From Dante to Dracula: a new University course will invite students to delve into both 'high' and 'low' culture.

It may seem like an unorthodox pathway for postgraduate study, but next year's intake of Master's students will have the opportunity to delve into their favourite film, comic book and television characters as part of a new course within the Arts Department of the University of Malta.

Accepting their first batch of students in October of this year, the newly-devised MA in Tradition and Popular Culture will allow students to explore connections between 'high' and 'low' culture - focusing as much on popular and cult literature, films, books and comic books as more 'respected' canonical texts.

Given its wide-ranging scope, the course will incorporate seven departments within the Faculty of Arts, in the aim of taking full advantage of its 'cross-over' appeal.

Speaking to MaltaToday, Deputy Dean of the Arts Faculty Prof. Gloria Lauri Lucente said that, true to form, the course itself arose out of a kind of 'popular demand', in the wake of a push towards an inter-disciplinary approach among Arts departments in the past few years.

"This is the first time that the Faculty of Arts will be embarking on such a cutting-edge initiative by providing students with an opportunity to follow lectures and seminars offered by seven different departments that will be working collaboratively rather than on an individual basis," Lauri Lucente said.

Although students are free to explore pop culture within existing MA programmes forming part of various departments of the University of Malta, this new course aims to provide a more specifically engaged syllabus.

In particular, the course - which will be made available both on a part time and full time basis over three semesters - will provide students with a jumping off point from a number of areas, including: comparative literature, cultural theory, theory of literature, film and the literary canon, Biblical literature, modernist literature, postmodernist literature, the literature of the avant-garde, the aesthetics of decline, representations of the Mediterranean, the translation of canonical and popular texts.

But while it appears that one of the aims of the course is to 'democratise' how we talk about popular culture versus its more vaunted counterpart, the title of the course itself implies that the two are still separate entities, and that we're hardwired to experience them with a different yardstick.

According to Lauri Lucente, this rift - be it real or imaginary - is one of the key starting points of the course itself.

"While bearing in mind the distinctive connotations that each of these two terms brings into play, the programme will explore the complex engagement of these two conceptual categories with one another and the spaces of theory and critique they share," Lauri Lucente said.

She added that it was important to consider how contemporary culture draws immensely on literary texts which, over time, have acquired a more 'privileged' position.

"The programme will study the permutations and the 'afterlives' of a canonical work such as the Bible and Dante's Divine Comedy as it takes on the cast of a popular text and as it is viewed and rewritten from several angles of interpretation, including non-traditional ones.
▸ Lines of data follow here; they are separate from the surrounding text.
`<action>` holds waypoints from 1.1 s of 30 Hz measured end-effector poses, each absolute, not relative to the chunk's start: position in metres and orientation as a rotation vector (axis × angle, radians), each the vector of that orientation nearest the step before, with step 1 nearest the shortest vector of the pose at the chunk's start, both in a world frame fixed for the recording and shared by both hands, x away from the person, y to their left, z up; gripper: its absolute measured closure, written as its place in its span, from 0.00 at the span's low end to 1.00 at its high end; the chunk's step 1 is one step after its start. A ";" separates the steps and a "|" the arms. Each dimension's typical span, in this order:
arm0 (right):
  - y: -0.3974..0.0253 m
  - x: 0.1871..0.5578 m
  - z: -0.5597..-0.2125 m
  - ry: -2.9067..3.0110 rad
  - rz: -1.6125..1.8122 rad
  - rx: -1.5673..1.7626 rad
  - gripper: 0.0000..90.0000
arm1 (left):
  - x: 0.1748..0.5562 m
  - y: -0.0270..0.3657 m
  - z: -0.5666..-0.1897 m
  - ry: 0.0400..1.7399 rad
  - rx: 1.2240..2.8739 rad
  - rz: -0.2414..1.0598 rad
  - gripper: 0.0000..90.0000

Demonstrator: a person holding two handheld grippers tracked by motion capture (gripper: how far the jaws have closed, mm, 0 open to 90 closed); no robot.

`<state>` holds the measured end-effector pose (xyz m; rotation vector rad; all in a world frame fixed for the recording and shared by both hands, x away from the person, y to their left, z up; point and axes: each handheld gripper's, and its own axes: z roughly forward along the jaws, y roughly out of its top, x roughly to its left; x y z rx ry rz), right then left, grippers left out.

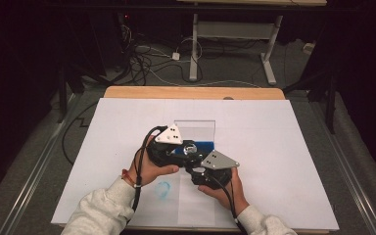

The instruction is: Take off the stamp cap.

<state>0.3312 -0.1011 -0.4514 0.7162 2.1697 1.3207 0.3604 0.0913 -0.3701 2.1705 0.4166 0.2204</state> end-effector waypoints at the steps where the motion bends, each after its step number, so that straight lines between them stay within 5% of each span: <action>1: -0.101 0.331 -0.451 2.175 1.316 0.716 0.43 | 0.361 0.092 -0.371 0.417 2.167 0.214 0.61; 33: -0.096 0.310 -0.457 2.389 1.073 0.458 0.44 | 0.356 0.102 -0.368 0.439 2.171 0.262 0.61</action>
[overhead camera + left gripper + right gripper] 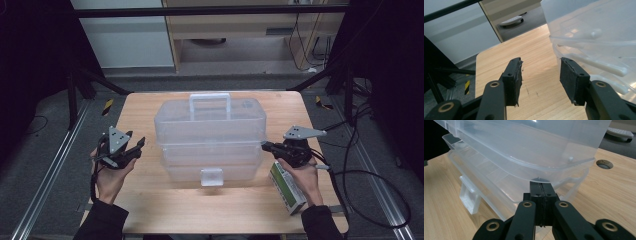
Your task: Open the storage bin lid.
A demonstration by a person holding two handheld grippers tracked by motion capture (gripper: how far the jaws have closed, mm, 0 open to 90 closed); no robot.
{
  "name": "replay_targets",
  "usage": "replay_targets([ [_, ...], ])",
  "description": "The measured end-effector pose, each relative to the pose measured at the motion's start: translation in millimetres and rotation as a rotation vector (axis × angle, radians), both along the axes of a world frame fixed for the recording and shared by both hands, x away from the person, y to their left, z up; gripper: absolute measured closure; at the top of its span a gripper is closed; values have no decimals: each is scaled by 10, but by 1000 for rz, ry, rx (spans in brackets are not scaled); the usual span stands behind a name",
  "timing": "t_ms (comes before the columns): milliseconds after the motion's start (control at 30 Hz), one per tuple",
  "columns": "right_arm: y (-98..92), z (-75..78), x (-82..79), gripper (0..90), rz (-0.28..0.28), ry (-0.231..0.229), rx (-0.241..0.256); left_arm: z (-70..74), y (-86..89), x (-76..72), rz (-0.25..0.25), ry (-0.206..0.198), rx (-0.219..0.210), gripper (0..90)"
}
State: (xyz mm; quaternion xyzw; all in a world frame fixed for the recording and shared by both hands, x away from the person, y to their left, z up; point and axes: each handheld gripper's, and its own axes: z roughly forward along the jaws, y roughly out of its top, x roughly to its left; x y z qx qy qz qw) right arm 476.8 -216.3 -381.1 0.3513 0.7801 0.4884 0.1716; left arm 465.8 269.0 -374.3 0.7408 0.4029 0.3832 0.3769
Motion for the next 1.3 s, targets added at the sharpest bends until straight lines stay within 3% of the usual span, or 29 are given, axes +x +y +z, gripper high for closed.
replay_targets([
  [567,10,20,7,900,2,-19,3,-111,-267,-67,-68,4,42,489],
  [600,12,22,5,900,0,-19,3,-117,-279,-55,-76,-10,47,488],
  [800,11,30,10,900,1,-22,3,-141,-361,-45,-91,-5,31,487],
  [1300,17,41,7,900,-3,-28,2,-123,-468,-20,-109,-48,-4,512],
])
Or it can take as its starting point the scholarly speculation and popular fascination triggered by such figures as Frankenstein and the zombie and trace their origins to traditional literary works," Lauri Lucente added.

Asked to speculate on some potentially popular topics among students of the course, Lauri Lucente was reluctant to single out specific texts or genres, but believed that students will be intrigued to trace the roots of their favourite pop culture products.

"It is fascinating, for example, to see the metamorphosis that a Homeric figure or the legend of Faust undergoes, and it is equally intriguing to trace the literary roots of, say, the different filmic portrayals of Dracula."

The course is not just limited to language and literature graduates - but welcomes Honours graduates (Second Class or better) as well as all those holding an Ordinary degree at Category II or better.